[Stored dataset items]
------------

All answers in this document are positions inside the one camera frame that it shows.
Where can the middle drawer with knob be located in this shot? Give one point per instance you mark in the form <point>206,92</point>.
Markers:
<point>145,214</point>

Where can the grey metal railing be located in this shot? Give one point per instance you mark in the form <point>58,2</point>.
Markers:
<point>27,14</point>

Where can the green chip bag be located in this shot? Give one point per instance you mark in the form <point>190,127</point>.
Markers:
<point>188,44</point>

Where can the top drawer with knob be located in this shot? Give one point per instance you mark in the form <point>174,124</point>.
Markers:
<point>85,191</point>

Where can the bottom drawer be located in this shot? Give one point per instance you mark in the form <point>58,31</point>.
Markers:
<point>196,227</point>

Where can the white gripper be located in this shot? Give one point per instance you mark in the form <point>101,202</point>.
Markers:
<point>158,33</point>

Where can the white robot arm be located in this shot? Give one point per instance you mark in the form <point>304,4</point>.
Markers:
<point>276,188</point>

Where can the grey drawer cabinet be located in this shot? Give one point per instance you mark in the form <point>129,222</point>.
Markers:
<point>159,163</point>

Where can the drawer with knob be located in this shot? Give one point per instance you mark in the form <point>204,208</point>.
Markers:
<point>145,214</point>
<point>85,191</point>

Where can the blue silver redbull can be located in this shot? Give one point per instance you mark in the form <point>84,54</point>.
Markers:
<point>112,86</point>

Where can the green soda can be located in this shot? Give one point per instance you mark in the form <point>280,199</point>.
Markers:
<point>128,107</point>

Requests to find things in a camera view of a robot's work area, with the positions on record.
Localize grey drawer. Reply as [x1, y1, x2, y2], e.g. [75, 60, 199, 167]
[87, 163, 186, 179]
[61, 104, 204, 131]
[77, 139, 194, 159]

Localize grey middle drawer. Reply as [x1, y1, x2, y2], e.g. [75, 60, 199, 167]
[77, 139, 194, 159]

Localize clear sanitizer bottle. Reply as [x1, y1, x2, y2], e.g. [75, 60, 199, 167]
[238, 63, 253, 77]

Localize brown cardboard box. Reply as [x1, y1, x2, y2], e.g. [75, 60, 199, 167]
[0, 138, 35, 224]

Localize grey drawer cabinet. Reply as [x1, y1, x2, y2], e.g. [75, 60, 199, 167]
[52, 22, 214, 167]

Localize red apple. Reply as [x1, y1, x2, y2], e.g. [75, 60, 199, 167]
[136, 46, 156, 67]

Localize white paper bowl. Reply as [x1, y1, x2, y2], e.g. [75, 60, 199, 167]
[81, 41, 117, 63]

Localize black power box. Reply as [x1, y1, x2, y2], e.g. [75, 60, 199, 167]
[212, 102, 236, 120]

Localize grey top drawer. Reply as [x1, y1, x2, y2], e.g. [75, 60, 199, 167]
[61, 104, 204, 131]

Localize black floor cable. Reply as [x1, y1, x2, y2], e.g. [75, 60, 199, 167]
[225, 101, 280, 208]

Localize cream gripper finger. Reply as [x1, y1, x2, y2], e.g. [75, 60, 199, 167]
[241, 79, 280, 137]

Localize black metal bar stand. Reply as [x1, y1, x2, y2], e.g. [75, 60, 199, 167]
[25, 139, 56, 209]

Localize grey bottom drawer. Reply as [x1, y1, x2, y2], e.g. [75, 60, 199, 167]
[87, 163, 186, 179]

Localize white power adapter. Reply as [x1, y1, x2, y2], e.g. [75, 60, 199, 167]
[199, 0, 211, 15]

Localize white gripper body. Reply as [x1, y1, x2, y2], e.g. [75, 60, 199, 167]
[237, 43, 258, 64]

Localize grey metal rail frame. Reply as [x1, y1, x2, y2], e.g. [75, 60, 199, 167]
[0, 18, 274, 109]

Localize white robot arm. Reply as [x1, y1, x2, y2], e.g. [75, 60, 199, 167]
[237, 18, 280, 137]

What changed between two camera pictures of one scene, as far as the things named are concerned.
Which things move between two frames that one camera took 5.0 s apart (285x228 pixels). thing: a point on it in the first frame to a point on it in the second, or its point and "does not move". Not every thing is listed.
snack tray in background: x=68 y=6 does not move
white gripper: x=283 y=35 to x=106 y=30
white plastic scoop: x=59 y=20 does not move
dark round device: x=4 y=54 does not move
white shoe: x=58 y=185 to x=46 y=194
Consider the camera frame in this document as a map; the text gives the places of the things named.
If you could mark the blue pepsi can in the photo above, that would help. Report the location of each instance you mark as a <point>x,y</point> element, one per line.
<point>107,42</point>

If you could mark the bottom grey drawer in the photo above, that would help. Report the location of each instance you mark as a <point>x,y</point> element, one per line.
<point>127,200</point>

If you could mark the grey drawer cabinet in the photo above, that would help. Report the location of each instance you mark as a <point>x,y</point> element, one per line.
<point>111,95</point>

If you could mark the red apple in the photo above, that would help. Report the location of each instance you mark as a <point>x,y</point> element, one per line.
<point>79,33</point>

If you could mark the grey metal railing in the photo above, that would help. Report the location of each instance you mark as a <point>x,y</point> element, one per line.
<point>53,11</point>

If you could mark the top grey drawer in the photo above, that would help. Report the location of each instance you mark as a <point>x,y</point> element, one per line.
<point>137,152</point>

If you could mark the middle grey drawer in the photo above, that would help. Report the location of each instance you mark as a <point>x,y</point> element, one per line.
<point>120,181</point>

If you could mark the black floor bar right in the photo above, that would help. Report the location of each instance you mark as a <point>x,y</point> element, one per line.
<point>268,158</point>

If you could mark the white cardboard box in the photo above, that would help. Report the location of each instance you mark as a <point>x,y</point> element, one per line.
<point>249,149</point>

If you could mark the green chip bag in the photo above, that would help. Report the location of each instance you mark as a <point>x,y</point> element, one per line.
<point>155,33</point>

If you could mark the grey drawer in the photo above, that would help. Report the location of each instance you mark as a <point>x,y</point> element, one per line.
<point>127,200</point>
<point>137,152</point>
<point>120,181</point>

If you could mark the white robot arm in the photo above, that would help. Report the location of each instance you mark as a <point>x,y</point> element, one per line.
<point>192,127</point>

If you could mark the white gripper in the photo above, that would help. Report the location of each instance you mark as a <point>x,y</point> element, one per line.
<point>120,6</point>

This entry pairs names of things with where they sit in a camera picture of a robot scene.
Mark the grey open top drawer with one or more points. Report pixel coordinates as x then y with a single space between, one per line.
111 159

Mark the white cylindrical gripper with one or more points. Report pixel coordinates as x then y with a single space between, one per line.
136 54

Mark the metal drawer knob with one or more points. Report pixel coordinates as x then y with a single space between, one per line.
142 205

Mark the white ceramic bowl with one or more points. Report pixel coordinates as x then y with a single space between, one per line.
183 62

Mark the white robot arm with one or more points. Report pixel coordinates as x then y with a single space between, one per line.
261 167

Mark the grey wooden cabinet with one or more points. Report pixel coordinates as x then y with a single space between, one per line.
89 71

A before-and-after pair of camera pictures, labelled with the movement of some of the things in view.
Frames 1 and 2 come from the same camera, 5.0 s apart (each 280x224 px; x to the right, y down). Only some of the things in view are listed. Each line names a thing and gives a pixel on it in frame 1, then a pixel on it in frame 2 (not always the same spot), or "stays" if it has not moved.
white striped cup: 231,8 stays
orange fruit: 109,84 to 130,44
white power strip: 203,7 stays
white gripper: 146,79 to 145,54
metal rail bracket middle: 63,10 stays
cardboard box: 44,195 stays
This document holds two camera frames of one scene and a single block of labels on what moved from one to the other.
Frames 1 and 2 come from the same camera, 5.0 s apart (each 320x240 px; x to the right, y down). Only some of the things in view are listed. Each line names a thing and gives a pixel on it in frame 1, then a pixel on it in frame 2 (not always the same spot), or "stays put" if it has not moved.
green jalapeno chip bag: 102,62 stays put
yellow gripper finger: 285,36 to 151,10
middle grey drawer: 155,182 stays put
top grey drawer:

------------

== WHAT YOU NEED TO DO ==
From the records above, extract exactly and only the lines that begin at the line with "Mark the metal" and stop after the line with "A before-and-after pair".

== TASK ANSWER ==
Mark the metal drawer knob with one or more points. Report pixel coordinates as x then y with a single space between, one per line.
142 205

Mark the white ceramic bowl with one or more points. Report pixel coordinates as x then y with a single space between, one per line.
183 62

Mark the white robot arm with one or more points. Report pixel coordinates as x then y with a single space between, one per line.
261 167

Mark the grey wooden cabinet with one or more points. Report pixel coordinates as x then y with a single space between, one per line.
89 71

A before-and-after pair of camera pictures, labelled with the movement of some of the things in view.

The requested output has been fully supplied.